I have found this an invidious and divisive debate. It pits rural areas against urban, towns against cities, and north against south. Hon. Members from all sides of the House want to make the best representations for their local communities and get a fair deal for their local areas, but as my hon. Friends have demonstrated, particularly with Cornwall and Devon, this debate pits rural against urban communities. I hope that the Minister can see across the House, across the parties and across the rural-urban divide a desire to consider fundamentally how we reform local government finance in the future, whether that involves my hon. Friends the Members for Beverley and Holderness (Mr Stuart) and for North Devon (Sir Nick Harvey), or the Chair of the Communities and Local Government Committee who is from Sheffield. There is a clear desire to consider properly and fundamentally how we as a national Government grant resources to local councils. At the moment we have this annual theatre in which Members from across the House pop up and defend their individual parts of the country, but without a settled consensus on how the debate goes forward.

I want to speak not about the size of the local government settlement—I recognise, as I am sure my hon. Friend the Minister does, that the economic situation bequeathed to the coalition Government by the Labour party makes an increase in spending very difficult—but about the balance between rural and urban areas. As my hon. Friend the Member for North Devon so eloquently put on the record, urban areas have historically received 50% more per capita funding than rural areas, despite the fact that in rural areas such as Cornwall people on average pay higher council tax, earn lower wages and have higher housing costs as a proportion of their income. Local authorities, whether in Cornwall, Torridge and West Devon or North Devon, face difficulties in delivering services across rural and sparsely populated areas.

The Government have recognised this. In the spending settlement for 2013-14, they suggested that £200 million would be made available to increase the ability of rural authorities to meet those challenging circumstances. What happened, however, was that three quarters of that gain was damped so that the authorities losing out—the urban authorities, pretty much—did not suffer a sudden fall in funding. What we did not expect, and what nobody expected at that point, was that the Government would suspend moving the remaining three quarters of that gain until at least 2020, kicking the argument into the long grass and further delaying a fair settlement for authorities such as Cornwall.

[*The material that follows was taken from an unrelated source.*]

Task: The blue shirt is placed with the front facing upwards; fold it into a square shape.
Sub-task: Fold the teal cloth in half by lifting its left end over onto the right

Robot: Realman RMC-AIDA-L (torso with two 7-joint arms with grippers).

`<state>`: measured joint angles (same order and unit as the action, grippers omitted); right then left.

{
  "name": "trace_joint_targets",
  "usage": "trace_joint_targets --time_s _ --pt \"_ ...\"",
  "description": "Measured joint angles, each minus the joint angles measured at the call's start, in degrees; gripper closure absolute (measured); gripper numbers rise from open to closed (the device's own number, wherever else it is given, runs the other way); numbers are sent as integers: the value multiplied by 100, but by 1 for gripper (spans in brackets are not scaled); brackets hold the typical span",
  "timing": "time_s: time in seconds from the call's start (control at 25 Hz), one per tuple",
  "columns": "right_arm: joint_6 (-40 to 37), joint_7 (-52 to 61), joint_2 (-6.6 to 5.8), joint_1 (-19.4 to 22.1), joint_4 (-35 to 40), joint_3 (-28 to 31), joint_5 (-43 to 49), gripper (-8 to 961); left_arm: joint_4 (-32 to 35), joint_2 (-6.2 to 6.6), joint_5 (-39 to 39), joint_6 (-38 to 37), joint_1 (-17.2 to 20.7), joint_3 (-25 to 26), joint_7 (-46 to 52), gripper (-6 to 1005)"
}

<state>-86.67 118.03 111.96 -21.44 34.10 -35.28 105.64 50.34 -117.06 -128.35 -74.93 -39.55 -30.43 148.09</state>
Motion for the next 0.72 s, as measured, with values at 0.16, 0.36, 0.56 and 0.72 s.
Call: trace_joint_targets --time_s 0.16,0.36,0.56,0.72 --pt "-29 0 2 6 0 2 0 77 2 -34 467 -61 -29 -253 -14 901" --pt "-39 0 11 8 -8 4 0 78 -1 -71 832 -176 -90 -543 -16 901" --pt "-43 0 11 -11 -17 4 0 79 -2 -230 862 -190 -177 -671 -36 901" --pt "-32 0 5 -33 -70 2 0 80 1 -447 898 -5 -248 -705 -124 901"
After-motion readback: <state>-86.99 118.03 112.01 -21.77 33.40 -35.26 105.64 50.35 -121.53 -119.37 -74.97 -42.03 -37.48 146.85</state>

What we have seen today in the Government’s increase in the ESSSA, or efficiency support for services in sparse areas, grant is welcome, but it is really just an additional £2 million on top of a paltry £9 million. If that £11 million is divided across the 95 most rural local authorities, they will have barely enough money to employ a full-time officer to work out the differential between what they should be receiving as a rural area and what they are getting. I suggest to my hon. Friend the Minister that while it is welcome—it would be churlish to look a gift horse in the mouth, as it will make a difference—it is woefully insufficient to start to close the divide between rural and urban funding that so bedevils parts of the country such as Cornwall.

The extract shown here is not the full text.